- Born: September 14, 1958 (age 67)
- Citizenship: Canadian
- Awards: Fellow of the Academy of Science of the Royal Society of Canada/ Fellow of the Canadian Academy of Health Sciences / Canada Research Chair in Signal Transduction and Molecular Pharmacology
- Scientific career
- Fields: Biochemistry and molecular pharmacology

= Michel Bouvier (scientist) =

Canadian biochemist and molecular pharmacologist

Michel Bouvier (born September 14, 1958) is a Canadian biochemist and molecular pharmacologist. He is a professor of biochemistry and molecular medicine at Université de Montréal; a principal investigator and the chief executive officer at the Institute for Research in Immunology and Cancer; and an associate vice-president in Research, Scientific Discovery, Creation, and Innovation at Université de Montréal. His work focuses on the study of cell signaling towards the discovery of new pharmaceutical drugs.

== Biography ==
Michel Bouvier earned a B.Sc. in biochemistry (1979) and a Ph.D. in neurological sciences (1985) from Université de Montréal, and then completed a postdoctoral fellowship (1985-1989) at Duke University under the supervision of Robert Lefkowitz (2012 Nobel Prize in Chemistry). Bouvier is a professor in the Department of Biochemistry and Molecular Medicine at the Faculty of Medicine of Université de Montréal and a principal investigator at the Institute for Research in Immunology and Cancer at Université de Montréal.

== Research ==
He is a world-known expert in cell signaling and drug discovery, notably in the field of G protein-coupled receptors (GPCRs), which constitute the largest single protein family involved in the transduction of hormonal signals and neurotransmitters. Their physiological significance makes them prime targets in drug development, and over a third of existing drugs use GPCRs as their target site of action. Bouvier's work in the regulation of receptors led to new paradigms (inverse agonism; pharmacological chaperones; receptor polymerization; and pluridimensionality of signaling), which, coupled with the development of bioluminescence resonance energy transfer-based methods, have a direct impact on drug discovery.
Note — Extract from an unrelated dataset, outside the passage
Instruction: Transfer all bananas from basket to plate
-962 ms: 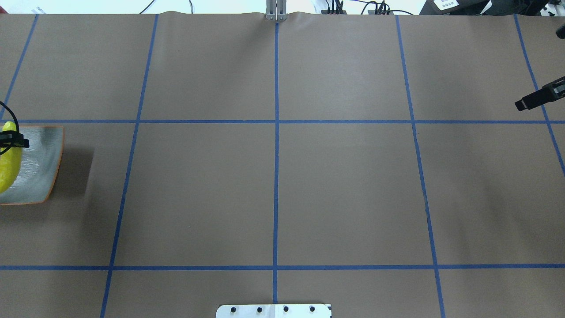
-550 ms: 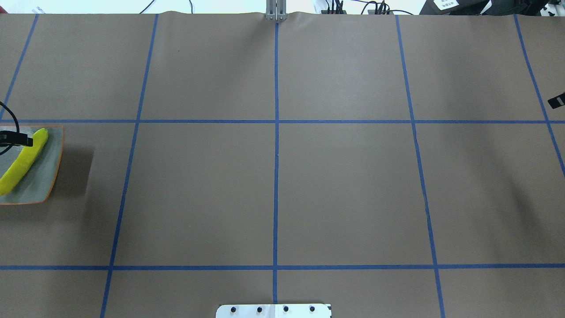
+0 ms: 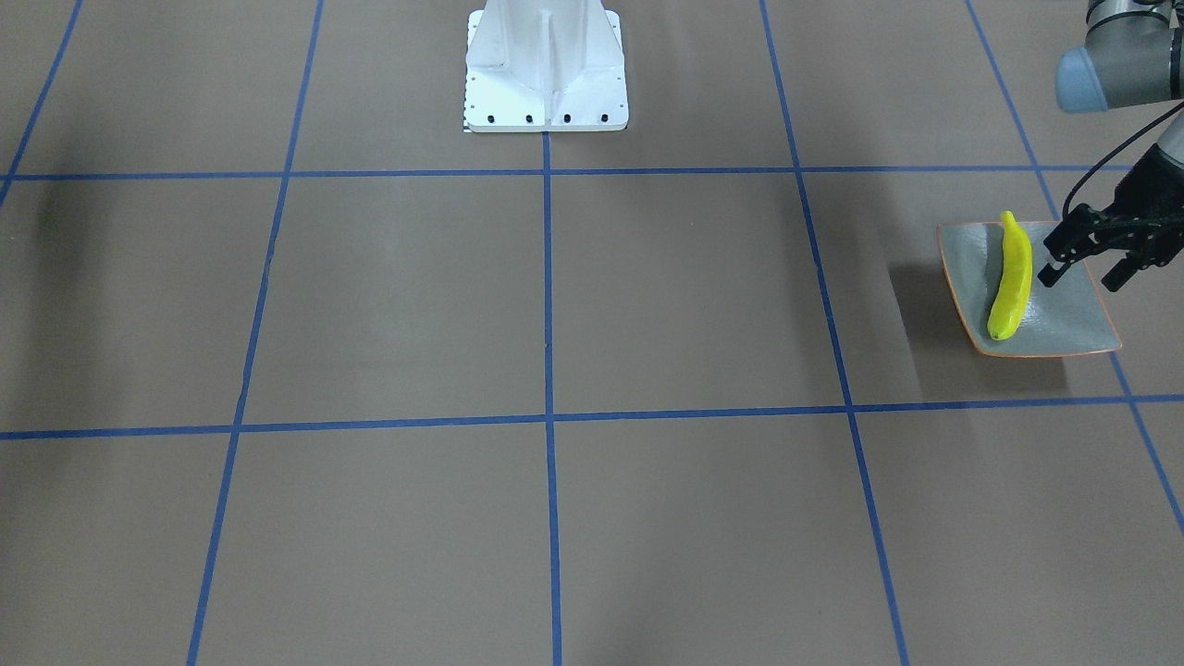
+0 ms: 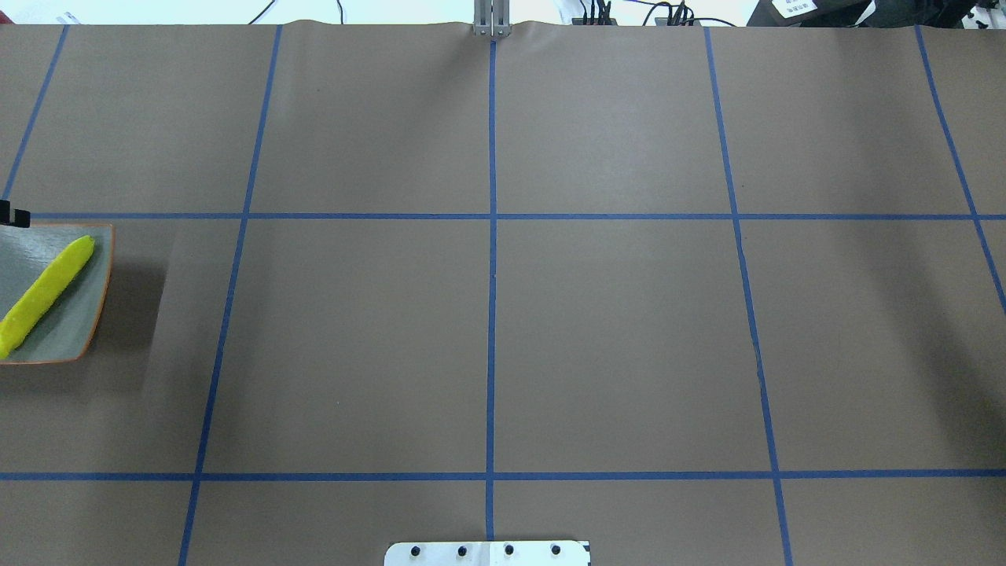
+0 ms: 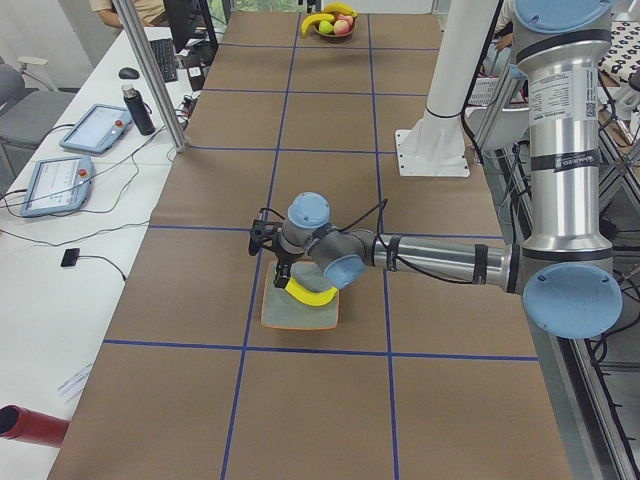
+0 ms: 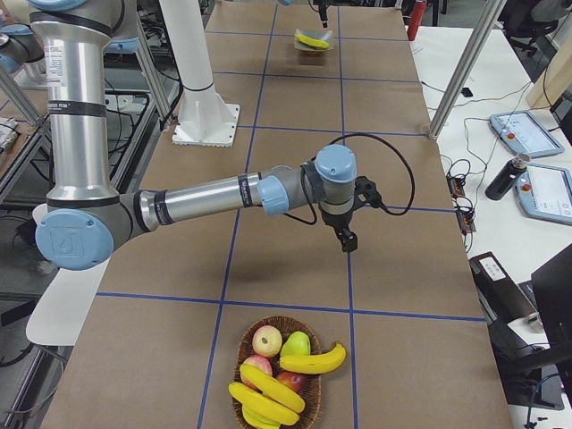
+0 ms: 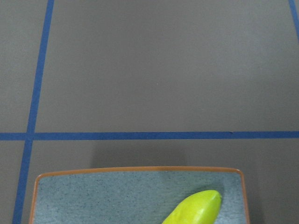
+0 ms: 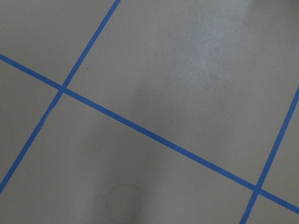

He has authored over 260 scientific articles, filed 36 patent applications, and delivered over 400 lectures as a guest lecturer. Bouvier holds the Canada Research Chair in Signal Transduction and Molecular Pharmacology.

== Honours ==

- 2021 - Killam Prize in health sciences
- 2017 - Wilder-Penfield Prize
- 2017 - Julius Axelrod pharmacology prize of the American Society for Pharmacology and Experimental Therapeutics
- 2014 - Member of the Royal Society of Canada
- 2011 - Adrien-Pouliot Prize - Association francophone pour le savoir (Acfas)
- 2006 - Léo-Pariseau Prize (Acfas)
- 2005 - Fellow of the Canadian Academy of Health Sciences
- 2026 - Named an Officer of the Order of Canada.